Modular Synth

Welcome to the documentation for Modular Synth, a node-based modular audio synthesizer built in Rust.

Modular Synth Interface The Modular Synth interface showing a basic patch

What is Modular Synth?

Modular Synth takes a different approach from traditional virtual modular synthesizers. Instead of emulating physical hardware with skeuomorphic interfaces, it uses a clean node-graph approach similar to Blender's node editor or Unreal Engine's Blueprints.

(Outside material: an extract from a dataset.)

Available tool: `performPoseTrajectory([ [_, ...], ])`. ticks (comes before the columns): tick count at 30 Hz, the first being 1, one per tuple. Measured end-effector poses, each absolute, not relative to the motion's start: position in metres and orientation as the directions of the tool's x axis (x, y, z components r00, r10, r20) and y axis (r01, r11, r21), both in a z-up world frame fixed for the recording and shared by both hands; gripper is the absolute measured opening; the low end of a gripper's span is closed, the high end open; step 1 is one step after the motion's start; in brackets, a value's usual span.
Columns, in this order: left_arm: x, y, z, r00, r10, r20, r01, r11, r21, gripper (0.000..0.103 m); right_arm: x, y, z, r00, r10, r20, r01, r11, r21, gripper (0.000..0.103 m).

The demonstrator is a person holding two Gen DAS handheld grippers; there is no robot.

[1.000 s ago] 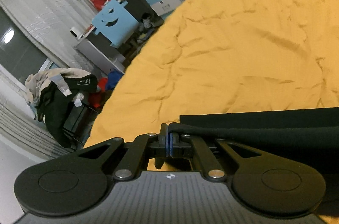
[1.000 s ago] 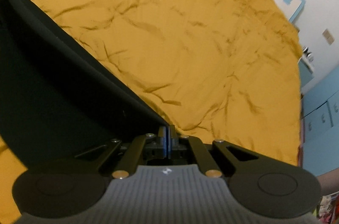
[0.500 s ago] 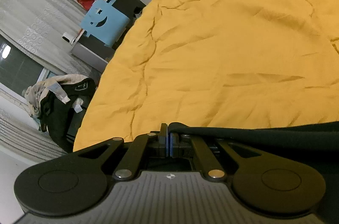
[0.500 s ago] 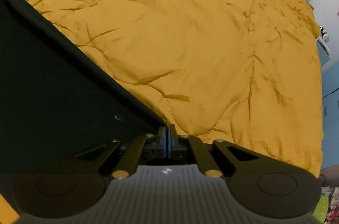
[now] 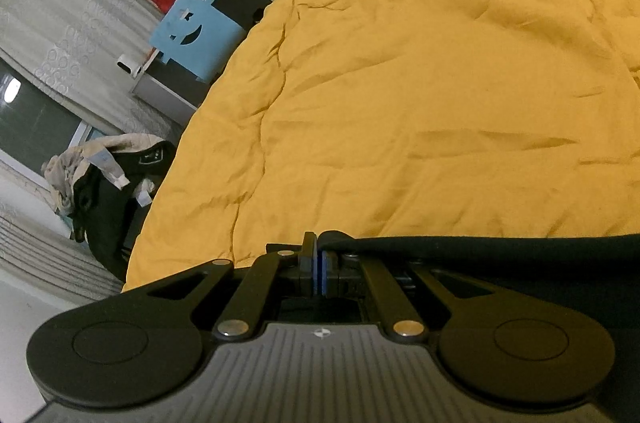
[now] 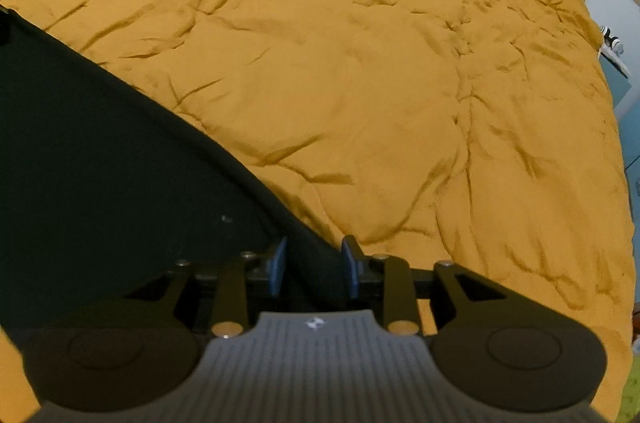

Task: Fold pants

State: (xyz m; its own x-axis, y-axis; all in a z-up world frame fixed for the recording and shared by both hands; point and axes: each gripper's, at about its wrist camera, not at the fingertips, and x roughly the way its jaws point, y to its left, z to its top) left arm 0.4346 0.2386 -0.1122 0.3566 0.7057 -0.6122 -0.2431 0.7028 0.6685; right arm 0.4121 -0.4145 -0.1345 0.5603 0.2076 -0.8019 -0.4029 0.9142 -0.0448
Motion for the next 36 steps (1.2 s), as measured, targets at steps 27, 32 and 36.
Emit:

This design philosophy offers several advantages:

  • Clarity: Signal flow is immediately visible through color-coded connections
  • Flexibility: Modules can be freely arranged without physical constraints
  • Efficiency: Clean UI focuses on the essentials without decorative elements
  • Learning: The visual representation helps understand synthesis concepts

Design Philosophy

Visual Feedback Over Skeuomorphism

While hardware emulations try to recreate the look of physical synthesizers, Modular Synth prioritizes information density and visual feedback. Every element serves a purpose:

  • Color-coded signals tell you instantly what type of data flows through each connection
  • Animated knobs show real-time modulation when controlled externally
  • Waveform displays provide immediate visual confirmation of signal content

Node Graph Architecture

The node-graph paradigm brings several benefits:

  1. Scalable patches: Zoom out to see the big picture, zoom in for details
  2. Flexible layout: Arrange modules to match your mental model of the patch
  3. Clear connections: Bezier curves with signal-type coloring make routing obvious
  4. No cable spaghetti: Connections can cross without confusion thanks to color coding

Signal Types

Modular Synth uses four distinct signal types, each with its own color:

SignalColorPurpose
AudioBlueSound signals (-1.0 to 1.0)
ControlOrangeModulation and CV (0.0 to 1.0 or bipolar)
GateGreenTriggers and gates (on/off)
MIDIPurpleNote and controller data

Learn more in Signal Types.

Module Categories

Modules are organized into functional categories, each with a distinctive header color:

  • Sources (Blue) - Sound generators like oscillators
  • Filters (Green) - Frequency shaping modules
  • Modulation (Orange) - Envelopes, LFOs, and clocks
  • Utilities (Yellow) - VCAs, mixers, and signal processors
  • Effects (Purple) - Delays, reverbs, and other effects
  • MIDI (Magenta) - MIDI input and processing
  • Output (Red) - Final audio output

Getting Started

Ready to dive in? Here's the recommended path:

  1. Installation - Get Modular Synth running on your system
  2. Interface Overview - Learn the UI basics
  3. Your First Patch - Build a simple synthesizer

Or jump straight to the Module Reference if you're already familiar with modular synthesis.

Technical Foundation

Modular Synth is built with:

  • Rust - For performance and safety
  • egui - Immediate-mode GUI framework
  • cpal - Cross-platform audio I/O
  • Lock-free architecture - UI and audio threads communicate without blocking

The audio engine uses pre-allocated buffers and lock-free ring buffers to ensure glitch-free audio processing.